Auf ganz ähnliche Art entstanden viele Dinge, die uns heute fast täglich begegnen. Den Klettverschluss erdachte der Schweizer Ingenieur George de Mestral 1941, als er nach einem Jagdausflug die Kletten aus dem Fell seines Hundes zupfte. Auf den Tetra-Pak kam der schwedische Ökonom Ruben Rausing, als er mal wieder einen Kasten Milch in schweren Glasflaschen die Treppe zu seiner Wohnung hochschleppte. Und der ungarische Journalist Lazlo Biro ärgerte sich über schmierende Tintenfüller - und kam auf die Lösung des Problems, als er Kindern beim Murmelspielen zusah. Der Legende nach soll der findige Biro gesehen haben, wie eine Murmel durch eine Pfütze rollte und auf dem trockenen Asphalt daneben einen Strich hinterließ. Dieses Prinzip steckt bis heute in allen Kugelschreiberspitzen.

Doch nicht immer ist es so einfach, eine gute Idee zu haben. Während die Erfinder von Eis am Stiel, Kaffeefilter oder Klettverschluss allesamt einer spontanen Eingebung gefolgt waren und damit sogleich einen Volltreffer landeten, tat sich William Painter (1838-1906) schwer. Der 1858 in die USA eingewanderte Ire wollte unbedingt als Erfinder in die Geschichte eingehen. Unermüdlich tüftelte er in seiner Stube, überzeugt davon, eines Tages eine lukrative Entdeckung zu machen. Erst entwickelte er einen Münzprüfer, dann einen zur Liege umwandelbaren Eisenbahnsitz, später eine Papierfaltmaschine und einen Eierköpfer. Nichts davon brachte ihm Ruhm oder Geld.

Doch der leibhaftig gewordene Daniel Düsentrieb gab nicht auf. Nach über 80 Patentanmeldungen gelang ihm 1891 endlich ein Meisterstück - der Zeitgeist kam ihm zur Hilfe: Damals wurden Getränke mit Kohlensäure immer populärer. Doch der Transport der sprudelnden Getränkeflaschen war problematisch. Entweder schlossen die Kork-, Porzellan oder Metallverschlüsse zu wenig ab, sodass die Kohlensäurebläschen und damit der beliebte Prickeleffekt verloren gingen. Oder sie wurden regelmäßig in die Luft gepustet, da sie dem Druck in der Flasche nicht standhalten konnten. Im Ergebnis hatte man damals nach dem Einkauf von Limonade oder Bier entweder eine klebrige Schweinerei in der Tüte oder eine abgestandene Brühe im Mund. Genau hier sah Painter seine große Chance.
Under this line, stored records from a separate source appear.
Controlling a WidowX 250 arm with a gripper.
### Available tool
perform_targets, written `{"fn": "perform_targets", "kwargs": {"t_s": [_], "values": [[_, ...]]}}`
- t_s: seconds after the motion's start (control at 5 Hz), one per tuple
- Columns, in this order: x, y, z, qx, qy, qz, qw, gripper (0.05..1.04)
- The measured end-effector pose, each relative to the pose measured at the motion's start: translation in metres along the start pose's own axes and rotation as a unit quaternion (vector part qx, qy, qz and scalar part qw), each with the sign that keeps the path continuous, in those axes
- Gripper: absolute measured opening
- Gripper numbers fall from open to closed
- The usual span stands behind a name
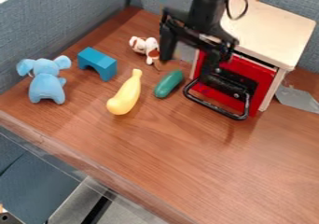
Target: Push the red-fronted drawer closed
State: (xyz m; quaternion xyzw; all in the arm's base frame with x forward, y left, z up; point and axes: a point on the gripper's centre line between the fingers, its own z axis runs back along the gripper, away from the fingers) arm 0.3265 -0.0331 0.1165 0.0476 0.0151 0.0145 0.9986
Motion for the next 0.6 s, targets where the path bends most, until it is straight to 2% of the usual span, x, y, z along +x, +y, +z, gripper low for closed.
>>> {"fn": "perform_targets", "kwargs": {"t_s": [0.2,0.4,0.6], "values": [[-0.015,0.008,0.008,0.026,0.037,0.006,0.999,0.999],[-0.027,0.011,0.02,0.02,0.016,-0.013,0.9996,0.999],[-0.026,0.01,0.022,0.018,0.008,-0.014,0.9997,0.999]]}}
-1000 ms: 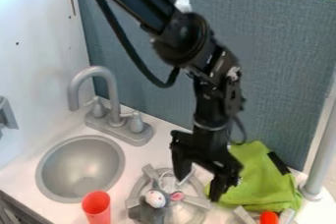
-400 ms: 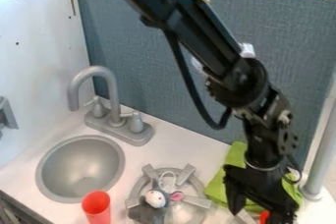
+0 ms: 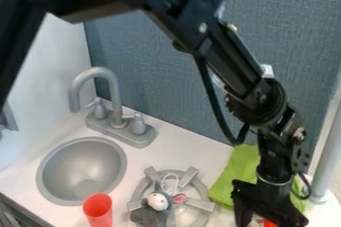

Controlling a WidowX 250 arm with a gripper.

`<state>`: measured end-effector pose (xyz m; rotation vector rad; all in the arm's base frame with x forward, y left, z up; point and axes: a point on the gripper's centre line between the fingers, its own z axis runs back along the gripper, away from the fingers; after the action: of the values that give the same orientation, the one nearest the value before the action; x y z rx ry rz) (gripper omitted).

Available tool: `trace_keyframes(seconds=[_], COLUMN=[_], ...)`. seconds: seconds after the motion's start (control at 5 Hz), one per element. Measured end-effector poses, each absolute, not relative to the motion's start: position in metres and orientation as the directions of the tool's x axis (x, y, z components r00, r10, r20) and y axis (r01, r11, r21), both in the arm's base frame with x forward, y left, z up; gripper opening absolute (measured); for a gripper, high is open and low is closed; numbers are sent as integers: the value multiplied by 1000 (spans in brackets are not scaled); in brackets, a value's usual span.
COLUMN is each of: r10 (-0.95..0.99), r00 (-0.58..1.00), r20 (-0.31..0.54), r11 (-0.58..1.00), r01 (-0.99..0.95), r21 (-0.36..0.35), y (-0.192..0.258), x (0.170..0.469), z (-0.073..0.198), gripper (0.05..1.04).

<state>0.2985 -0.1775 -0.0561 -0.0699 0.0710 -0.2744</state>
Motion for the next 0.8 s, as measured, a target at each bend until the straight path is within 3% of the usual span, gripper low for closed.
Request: trace_keyframes(seconds=[0.4, 0.6, 0.8], r10=[-244, -262, -267], r00=[967, 962, 962], r20=[-71, -73, -58], r11=[967, 961, 957], r01=[237, 253, 258], r21=[-93, -109, -131], y=[-187, -196, -200], x=[302, 298, 300], z=[-76, -85, -84], gripper=[1001, 927, 663])
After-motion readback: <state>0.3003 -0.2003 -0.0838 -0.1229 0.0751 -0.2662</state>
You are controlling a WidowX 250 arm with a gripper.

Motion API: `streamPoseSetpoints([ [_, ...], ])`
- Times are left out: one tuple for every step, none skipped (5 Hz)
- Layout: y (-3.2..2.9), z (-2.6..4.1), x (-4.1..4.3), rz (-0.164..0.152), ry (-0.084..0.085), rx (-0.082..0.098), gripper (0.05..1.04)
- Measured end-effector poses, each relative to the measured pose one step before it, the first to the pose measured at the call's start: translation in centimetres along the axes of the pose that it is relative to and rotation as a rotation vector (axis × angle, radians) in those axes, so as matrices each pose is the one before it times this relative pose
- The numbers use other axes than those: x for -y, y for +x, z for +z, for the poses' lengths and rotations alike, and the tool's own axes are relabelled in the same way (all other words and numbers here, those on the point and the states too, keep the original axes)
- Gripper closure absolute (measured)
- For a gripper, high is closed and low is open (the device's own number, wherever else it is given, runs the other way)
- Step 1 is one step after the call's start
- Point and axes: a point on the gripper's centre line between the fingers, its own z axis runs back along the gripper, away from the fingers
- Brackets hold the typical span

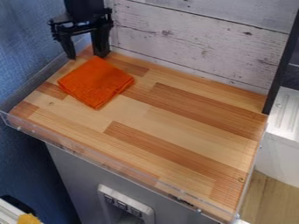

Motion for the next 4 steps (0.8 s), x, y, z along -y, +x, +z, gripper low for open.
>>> streamPoseSetpoints([
  [-0.193, -0.184, 0.391, -0.0172, 0.0417, -0.0175, 0.085],
  [-0.048, -0.2, 0.437, -0.0123, 0.0293, -0.0299, 0.135],
  [-0.141, -0.919, 0.366, -0.0042, 0.0152, -0.05, 0.413],
  [-0.397, -0.736, 0.468, -0.0111, -0.0115, -0.035, 0.713],
])
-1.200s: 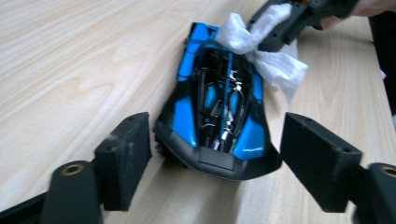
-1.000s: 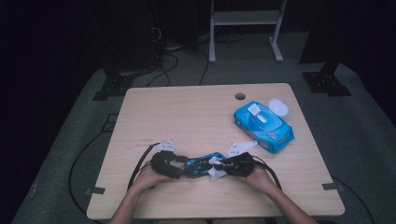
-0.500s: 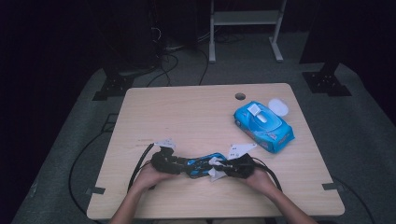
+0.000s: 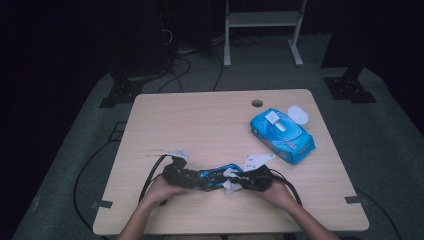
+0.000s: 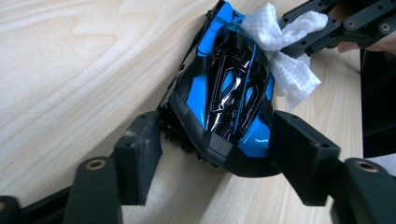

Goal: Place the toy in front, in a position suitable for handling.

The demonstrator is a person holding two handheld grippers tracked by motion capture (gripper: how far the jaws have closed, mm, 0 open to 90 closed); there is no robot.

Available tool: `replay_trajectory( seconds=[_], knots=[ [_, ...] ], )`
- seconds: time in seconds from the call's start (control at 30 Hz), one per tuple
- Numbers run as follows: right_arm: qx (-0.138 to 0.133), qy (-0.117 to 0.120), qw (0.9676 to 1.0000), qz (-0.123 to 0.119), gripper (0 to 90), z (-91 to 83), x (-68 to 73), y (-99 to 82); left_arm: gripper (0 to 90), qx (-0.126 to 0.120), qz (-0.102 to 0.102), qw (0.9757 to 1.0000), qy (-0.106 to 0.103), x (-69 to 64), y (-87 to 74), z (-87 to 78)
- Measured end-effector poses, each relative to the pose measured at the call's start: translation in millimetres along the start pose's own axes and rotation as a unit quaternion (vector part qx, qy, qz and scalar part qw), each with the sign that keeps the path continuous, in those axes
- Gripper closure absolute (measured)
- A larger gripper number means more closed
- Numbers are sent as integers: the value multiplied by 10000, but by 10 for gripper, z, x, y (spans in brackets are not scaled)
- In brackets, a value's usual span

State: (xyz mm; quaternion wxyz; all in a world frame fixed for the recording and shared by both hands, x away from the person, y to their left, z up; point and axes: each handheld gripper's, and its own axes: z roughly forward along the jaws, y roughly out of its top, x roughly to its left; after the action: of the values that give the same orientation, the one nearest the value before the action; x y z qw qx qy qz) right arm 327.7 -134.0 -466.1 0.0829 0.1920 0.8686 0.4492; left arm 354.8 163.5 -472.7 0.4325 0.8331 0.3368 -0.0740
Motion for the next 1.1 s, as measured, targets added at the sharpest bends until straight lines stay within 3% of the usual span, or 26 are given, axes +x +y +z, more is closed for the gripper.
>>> replay_trajectory(
  seconds=[0.03, 0.33, 0.63, 0.8, 0.93, 1.0, 1.07, 1.1],
  knots=[
    [-5, 9, 10000, 9, 809, -1, 0, -2, 505, -50, 146, 9999, 38, 6, 0, -17],
    [-36, -26, 10000, -2, 810, 4, 7, -13, 461, 66, 82, 9999, 30, -15, 26, 4],
    [-58, -66, 10000, 19, 807, -6, 15, -18, 501, -118, 581, 9979, 256, -64, 1, -17],
    [-9, 63, 9999, 149, 807, -36, -39, -2, 506, -179, 815, 9957, 391, -115, -1, -6],
    [37, -4, 9997, 237, 806, -74, -92, -1, 506, -171, 788, 9959, 401, -113, 0, -10],
    [58, -2, 9997, 233, 806, -74, -107, -12, 497, -81, 607, 9975, 352, -105, 20, -3],
    [67, -20, 9996, 256, 806, -66, -100, -13, 383, 28, 290, 9993, 219, -82, 29, 17],
    [59, -30, 9997, 240, 806, -61, -95, -15, 363, 28, 290, 9993, 219, -82, 29, 17]
  ],
)
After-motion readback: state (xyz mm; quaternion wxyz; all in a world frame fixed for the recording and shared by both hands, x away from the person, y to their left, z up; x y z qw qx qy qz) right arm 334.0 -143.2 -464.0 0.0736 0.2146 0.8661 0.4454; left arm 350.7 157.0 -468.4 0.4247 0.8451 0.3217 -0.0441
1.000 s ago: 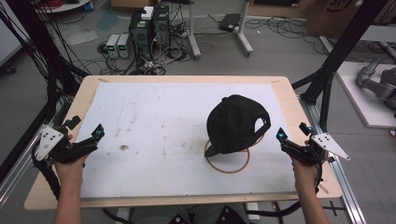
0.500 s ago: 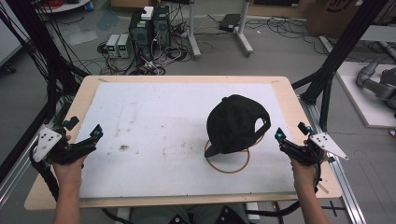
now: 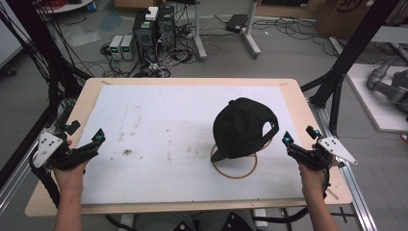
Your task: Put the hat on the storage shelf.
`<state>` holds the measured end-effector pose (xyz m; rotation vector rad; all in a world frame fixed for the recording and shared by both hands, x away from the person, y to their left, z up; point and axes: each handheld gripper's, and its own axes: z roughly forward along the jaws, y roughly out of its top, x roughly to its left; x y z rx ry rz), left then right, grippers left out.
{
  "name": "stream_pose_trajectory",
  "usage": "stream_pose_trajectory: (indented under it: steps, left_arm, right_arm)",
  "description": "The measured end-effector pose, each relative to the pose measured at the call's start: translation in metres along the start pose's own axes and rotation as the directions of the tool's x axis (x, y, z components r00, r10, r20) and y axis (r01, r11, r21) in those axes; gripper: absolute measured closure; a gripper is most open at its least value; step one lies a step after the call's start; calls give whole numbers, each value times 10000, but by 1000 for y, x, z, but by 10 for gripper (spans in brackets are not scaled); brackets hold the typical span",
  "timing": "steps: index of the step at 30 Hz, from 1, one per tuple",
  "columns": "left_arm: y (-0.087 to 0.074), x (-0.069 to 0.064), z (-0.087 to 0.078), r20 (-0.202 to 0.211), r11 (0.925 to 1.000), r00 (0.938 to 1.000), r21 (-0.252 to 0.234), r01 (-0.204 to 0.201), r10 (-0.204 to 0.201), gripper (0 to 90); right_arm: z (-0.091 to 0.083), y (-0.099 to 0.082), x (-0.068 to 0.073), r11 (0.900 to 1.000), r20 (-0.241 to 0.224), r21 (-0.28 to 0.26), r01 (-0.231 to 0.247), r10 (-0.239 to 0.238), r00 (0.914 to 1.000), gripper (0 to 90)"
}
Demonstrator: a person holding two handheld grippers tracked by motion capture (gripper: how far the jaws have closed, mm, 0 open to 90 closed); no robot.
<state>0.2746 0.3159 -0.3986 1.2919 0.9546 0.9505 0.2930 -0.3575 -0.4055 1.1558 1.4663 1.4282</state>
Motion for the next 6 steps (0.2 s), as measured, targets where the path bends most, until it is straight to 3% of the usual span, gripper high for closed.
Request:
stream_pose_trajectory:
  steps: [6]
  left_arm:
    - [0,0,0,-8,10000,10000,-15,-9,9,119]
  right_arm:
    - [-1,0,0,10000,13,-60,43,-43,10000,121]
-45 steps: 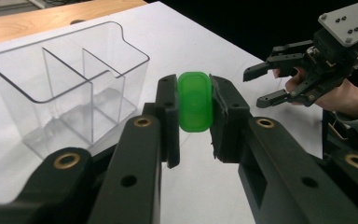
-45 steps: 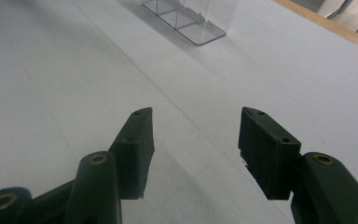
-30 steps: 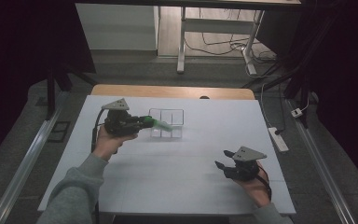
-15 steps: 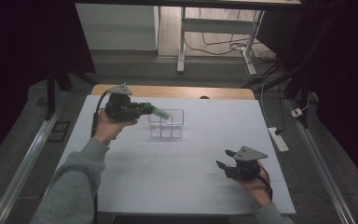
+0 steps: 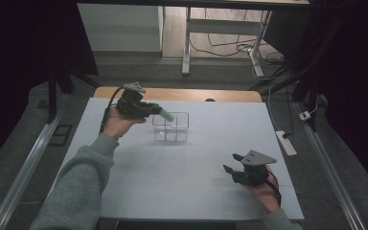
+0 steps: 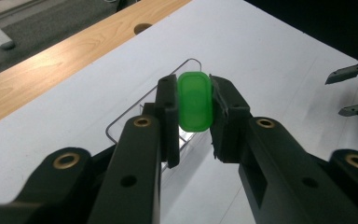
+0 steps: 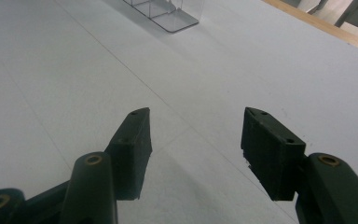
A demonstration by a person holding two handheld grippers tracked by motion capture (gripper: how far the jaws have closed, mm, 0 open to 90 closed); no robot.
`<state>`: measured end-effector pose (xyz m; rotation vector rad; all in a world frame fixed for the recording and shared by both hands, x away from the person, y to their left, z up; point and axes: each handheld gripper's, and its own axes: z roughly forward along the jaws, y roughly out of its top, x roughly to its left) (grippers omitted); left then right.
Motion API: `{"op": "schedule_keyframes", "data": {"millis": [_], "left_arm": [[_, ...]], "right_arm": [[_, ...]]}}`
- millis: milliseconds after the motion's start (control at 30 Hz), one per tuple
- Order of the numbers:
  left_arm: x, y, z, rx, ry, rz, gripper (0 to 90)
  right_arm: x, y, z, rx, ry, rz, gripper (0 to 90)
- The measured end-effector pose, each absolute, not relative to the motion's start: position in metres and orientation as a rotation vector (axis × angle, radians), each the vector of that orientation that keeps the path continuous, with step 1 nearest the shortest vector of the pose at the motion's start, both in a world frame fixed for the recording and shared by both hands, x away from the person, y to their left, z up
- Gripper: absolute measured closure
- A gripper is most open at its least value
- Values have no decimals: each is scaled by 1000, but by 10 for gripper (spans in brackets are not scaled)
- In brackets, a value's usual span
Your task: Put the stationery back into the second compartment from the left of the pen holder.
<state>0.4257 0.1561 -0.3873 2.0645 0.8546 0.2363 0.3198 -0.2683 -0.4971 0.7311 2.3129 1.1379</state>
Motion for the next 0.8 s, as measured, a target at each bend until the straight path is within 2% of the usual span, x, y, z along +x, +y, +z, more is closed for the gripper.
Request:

Er präsentierte ein kleines Wegwerfobjekt, das den Druck in der Flasche auf 24 (später 21) Zacken verteilte und diese mit seiner innen eingelegten Korkscheibe luftdicht abschloss. Er nannte dieses Ding "Kronkorken" - und es katapultierte ihn in den so lang ersehnten Erfinder-Olymp. 1893 gründete Painter die Firma "Crown Cork and Seal Company", heute "Crown Holdings Inc." - eine der weltgrößten Hersteller für Kronkorken und andere Getränke-Artikel.

Die Maschine zur Produktion und zum Aufsetzen des Kronkorkens erfand Painter übrigens gleich mit. Außerdem klemmte er sich hinter die Erfindung eines angemessenen Flaschenöffners - was ihm allerdings mehr schlecht als recht gelang. Er selbst soll zum Öffnen von Flaschen lieber den Gebrauch von Messern, Schraubendrehern, Nägeln oder Eispickel empfohlen haben.

Doch woran erkennt ein Erfinder eigentlich, ob seine Idee Erfolg verspricht? Dübel-Vater Artur Fischer folgte stets einer genial einfachen Faustregel: Er habe immer nur in die Augen der Menschen geschaut, wenn er ihnen eine neue Erfindung präsentierte. "Man sieht doch sofort, wenn da was leuchtet."